FairPlay: Case study on why content providers hate DRM too
FairPlay: Case study on why content providers hate DRM too
Posted Aug 6, 2006 7:46 UTC (Sun) by jsarets (guest, #39560)Parent article: A Five Minute Guide to Opposing DRM (Linux Journal)
Theoretically we live in a world where overly restrictive products and services are rejected in the marketplace. In practice, however, consumers are willing to put up with quite a bit of abuse. In the content business, the big providers have every reason to believe the public with buy their cripplewear without much resistance.
Therefore, it is more useful to consider the downsides of DRM from the perspective of the content providers. When the dust settles on this issue, it will be the content providers that determine the future of DRM.
To investigate DRM from their perspective, we look at the most popular modern (read: not CSS) DRM system, Apple's FairPlay. Apple implemented just enough protections to make the content providers happy but not screw over customers that horribly. Its restrictions are surprisingly mild, albeit quite arbitrary in many ways, and there's the obvious CD loophole. I guess you could say that Apple did DRM right, and they're laughing all the way to the bank.
The most important property of this DRM implementation is that it is a single-vendor system. Only Apple can license a 3rd-party device that decodes FairPlay-protected media. In contrast to Apple's lax DRM restrictions, their licensing policy can best be described as paranoid. I refer you to the case of the Motorola ROKR disaster.
Apple didn't create FairPlay to protect the IP rights of the media industry, they created it to sell iPods. Apple is not a media company, they sell lifestyle devices. FairPlay is a carefully designed business ploy to sell a couple billion mp3 players at about $299 apiece--and make suckers out of the record industry in the process.
Hollywood took the bait, licensing much of their audio portfolios for distribution on iTunes. They thought that FairPlay would help protect their IP, but instead it give Apple a near monopoly in online music distribution. The record companies can license their portfolio to play on other players, but they can't let their customers play their FairPlay-protected music on anything other than an iPod. In the US, that would be a violation of the DMCA.

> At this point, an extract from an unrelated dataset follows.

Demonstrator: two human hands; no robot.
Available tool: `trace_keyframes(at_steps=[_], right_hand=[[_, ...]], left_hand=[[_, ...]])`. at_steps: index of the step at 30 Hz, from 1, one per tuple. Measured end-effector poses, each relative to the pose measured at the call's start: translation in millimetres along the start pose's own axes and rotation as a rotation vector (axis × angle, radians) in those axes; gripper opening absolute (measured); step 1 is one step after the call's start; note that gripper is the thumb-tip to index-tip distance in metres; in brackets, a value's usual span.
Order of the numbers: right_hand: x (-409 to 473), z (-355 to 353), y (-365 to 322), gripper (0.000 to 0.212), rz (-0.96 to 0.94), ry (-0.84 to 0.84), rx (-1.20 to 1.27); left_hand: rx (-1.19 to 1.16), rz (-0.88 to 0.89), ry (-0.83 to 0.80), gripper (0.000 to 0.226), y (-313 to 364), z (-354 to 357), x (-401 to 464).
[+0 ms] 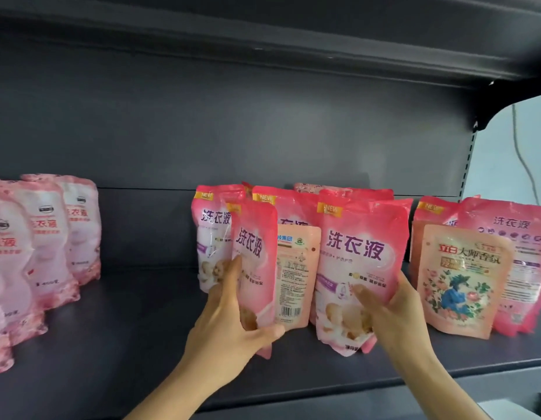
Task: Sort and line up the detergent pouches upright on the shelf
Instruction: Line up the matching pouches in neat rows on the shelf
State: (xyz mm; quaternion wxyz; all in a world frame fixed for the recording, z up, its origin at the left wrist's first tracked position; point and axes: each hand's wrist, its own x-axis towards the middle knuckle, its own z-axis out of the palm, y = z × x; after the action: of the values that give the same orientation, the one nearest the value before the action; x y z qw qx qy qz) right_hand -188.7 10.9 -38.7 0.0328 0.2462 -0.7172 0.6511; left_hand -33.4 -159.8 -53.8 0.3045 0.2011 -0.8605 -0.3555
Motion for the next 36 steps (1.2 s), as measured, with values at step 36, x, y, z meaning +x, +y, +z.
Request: trace_keyframes(at_steps=[36], right_hand=[[-5.3, -70.0, 15.0, 0.039, 0.029, 0.46, 0.036]], left_hand=[[-0.333, -0.04, -0.077, 0.083, 50.4, 100.1, 24.5]])
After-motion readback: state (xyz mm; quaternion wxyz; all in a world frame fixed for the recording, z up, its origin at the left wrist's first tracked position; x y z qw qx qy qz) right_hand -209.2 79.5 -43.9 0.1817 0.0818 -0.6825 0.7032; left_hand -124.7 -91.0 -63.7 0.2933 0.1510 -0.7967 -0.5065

Apple calls the shots, sets the price, and controls the licensing. I refer you to a mental image of Steve Jobs laughing hysterically at the requests for tiered pricing. This quite an uncomfortable business relationship for the record companies, especially since for Apple, the iTunes revenue is just gravy on top of the already profitable iPod business.
Between FairPlay, the Sony rootkit, and the competing DRM systems in the HD media market, the content industry must be about ready to commit DRM to the history books as the failed experiment that many of us always knew it was.